__YOUR TASK__
Scan the records that follow, and whenever a line has the word "named", copy it.

Start of SOURCE MATERIAL

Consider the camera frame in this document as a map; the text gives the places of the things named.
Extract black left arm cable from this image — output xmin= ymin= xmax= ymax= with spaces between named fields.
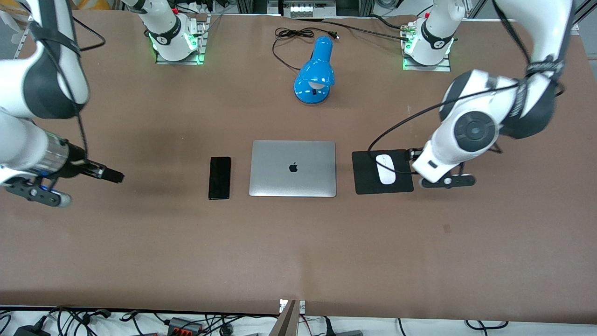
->
xmin=368 ymin=82 xmax=530 ymax=176

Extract grey metal post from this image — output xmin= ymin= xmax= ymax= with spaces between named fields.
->
xmin=268 ymin=300 xmax=300 ymax=336

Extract silver laptop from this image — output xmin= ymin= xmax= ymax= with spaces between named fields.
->
xmin=249 ymin=140 xmax=337 ymax=198

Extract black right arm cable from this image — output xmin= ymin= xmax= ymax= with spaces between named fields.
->
xmin=26 ymin=0 xmax=107 ymax=161

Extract white computer mouse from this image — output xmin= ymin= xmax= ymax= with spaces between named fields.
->
xmin=376 ymin=154 xmax=397 ymax=185

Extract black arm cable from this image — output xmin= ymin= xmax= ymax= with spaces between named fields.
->
xmin=26 ymin=0 xmax=107 ymax=161
xmin=368 ymin=82 xmax=530 ymax=176

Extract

End of SOURCE MATERIAL

__ANSWER SPACE__
Consider the camera frame in this document as a map; the text gives the places of the things named.
Extract black left arm cable from this image — output xmin= ymin= xmax= ymax= with spaces between named fields.
Extract grey metal post from this image — output xmin= ymin= xmax= ymax= with spaces between named fields.
Extract silver laptop from this image — output xmin= ymin= xmax= ymax= with spaces between named fields.
Extract black right arm cable from this image — output xmin= ymin= xmax= ymax= with spaces between named fields.
Extract white computer mouse from this image — output xmin= ymin= xmax= ymax= with spaces between named fields.
Extract black arm cable from this image — output xmin= ymin= xmax= ymax= with spaces between named fields.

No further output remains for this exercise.